▶ **What the task requires**:
Output the data below only from the line containing "A thing is named, a" up to and including the line containing "left gripper left", exact and with the pictures left out.

[Records from a dataset]

################

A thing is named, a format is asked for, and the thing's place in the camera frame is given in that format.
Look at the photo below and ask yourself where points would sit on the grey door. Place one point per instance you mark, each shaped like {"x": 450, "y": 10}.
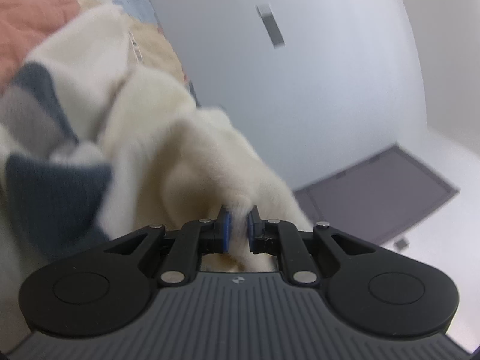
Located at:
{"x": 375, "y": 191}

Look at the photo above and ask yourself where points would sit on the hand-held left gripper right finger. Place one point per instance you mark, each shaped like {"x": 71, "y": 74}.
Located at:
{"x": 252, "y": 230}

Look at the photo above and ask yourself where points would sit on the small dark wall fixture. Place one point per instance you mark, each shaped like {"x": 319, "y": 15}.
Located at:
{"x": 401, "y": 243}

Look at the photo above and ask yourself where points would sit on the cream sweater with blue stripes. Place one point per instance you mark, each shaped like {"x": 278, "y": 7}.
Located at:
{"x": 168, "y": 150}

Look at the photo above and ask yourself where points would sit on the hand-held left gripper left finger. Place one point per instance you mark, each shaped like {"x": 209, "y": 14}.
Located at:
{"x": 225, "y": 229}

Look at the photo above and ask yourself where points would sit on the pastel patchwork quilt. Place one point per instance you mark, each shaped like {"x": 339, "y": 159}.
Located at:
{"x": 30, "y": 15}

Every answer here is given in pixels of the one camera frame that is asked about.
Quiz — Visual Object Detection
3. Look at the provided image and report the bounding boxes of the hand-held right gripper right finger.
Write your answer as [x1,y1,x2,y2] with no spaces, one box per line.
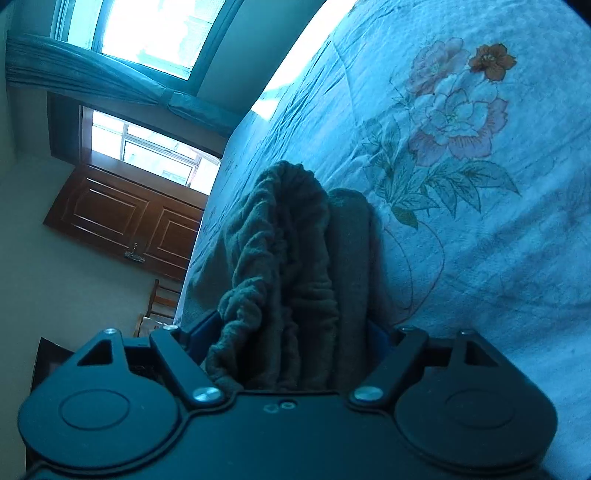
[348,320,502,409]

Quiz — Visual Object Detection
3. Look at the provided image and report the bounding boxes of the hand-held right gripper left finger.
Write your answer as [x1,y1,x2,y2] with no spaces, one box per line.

################

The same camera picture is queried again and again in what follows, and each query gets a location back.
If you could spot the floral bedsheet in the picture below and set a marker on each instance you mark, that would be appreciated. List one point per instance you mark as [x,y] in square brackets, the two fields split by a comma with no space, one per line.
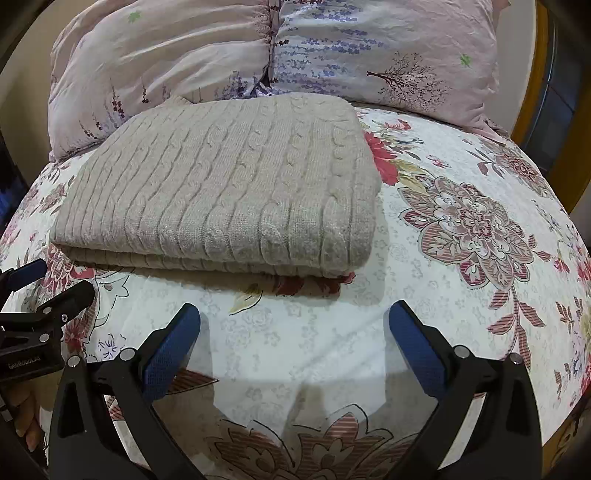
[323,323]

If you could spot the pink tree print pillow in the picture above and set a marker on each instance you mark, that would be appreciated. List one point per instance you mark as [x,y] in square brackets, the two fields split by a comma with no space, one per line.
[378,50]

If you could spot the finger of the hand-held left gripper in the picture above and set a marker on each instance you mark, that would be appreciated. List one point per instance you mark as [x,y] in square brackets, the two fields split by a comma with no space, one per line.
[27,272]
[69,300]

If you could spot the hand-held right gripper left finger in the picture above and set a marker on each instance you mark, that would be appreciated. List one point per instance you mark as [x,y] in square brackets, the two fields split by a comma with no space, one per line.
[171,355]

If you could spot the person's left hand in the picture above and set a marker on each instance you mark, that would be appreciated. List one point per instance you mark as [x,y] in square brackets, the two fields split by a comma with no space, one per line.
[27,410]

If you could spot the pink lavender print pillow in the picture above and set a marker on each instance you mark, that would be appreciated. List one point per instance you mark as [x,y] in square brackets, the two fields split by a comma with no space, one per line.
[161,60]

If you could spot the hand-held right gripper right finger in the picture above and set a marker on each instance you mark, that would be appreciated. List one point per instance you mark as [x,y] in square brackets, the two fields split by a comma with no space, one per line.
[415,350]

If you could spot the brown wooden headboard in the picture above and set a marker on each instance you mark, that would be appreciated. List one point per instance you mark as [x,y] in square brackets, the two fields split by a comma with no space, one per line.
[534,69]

################

▶ **Final answer**:
A thing is named, a format is asked for, and the thing's place in the camera frame is given in that format.
Look at the photo below and ask yourself where points would sit on the grey door. Place one point per instance you mark, each shaped like {"x": 450, "y": 10}.
Located at:
{"x": 375, "y": 191}

Look at the photo above and ask yourself where points would sit on the hand-held left gripper right finger. Place one point per instance you mark, each shaped like {"x": 71, "y": 74}.
Located at:
{"x": 252, "y": 230}

Look at the photo above and ask yourself where points would sit on the small dark wall fixture. Place one point per instance you mark, each shaped like {"x": 319, "y": 15}.
Located at:
{"x": 401, "y": 243}

Look at the photo above and ask yourself where points would sit on the cream sweater with blue stripes. Place one point per instance you mark, each shaped like {"x": 278, "y": 7}.
Located at:
{"x": 168, "y": 150}

Look at the photo above and ask yourself where points would sit on the hand-held left gripper left finger. Place one point per instance you mark, each shaped like {"x": 209, "y": 14}.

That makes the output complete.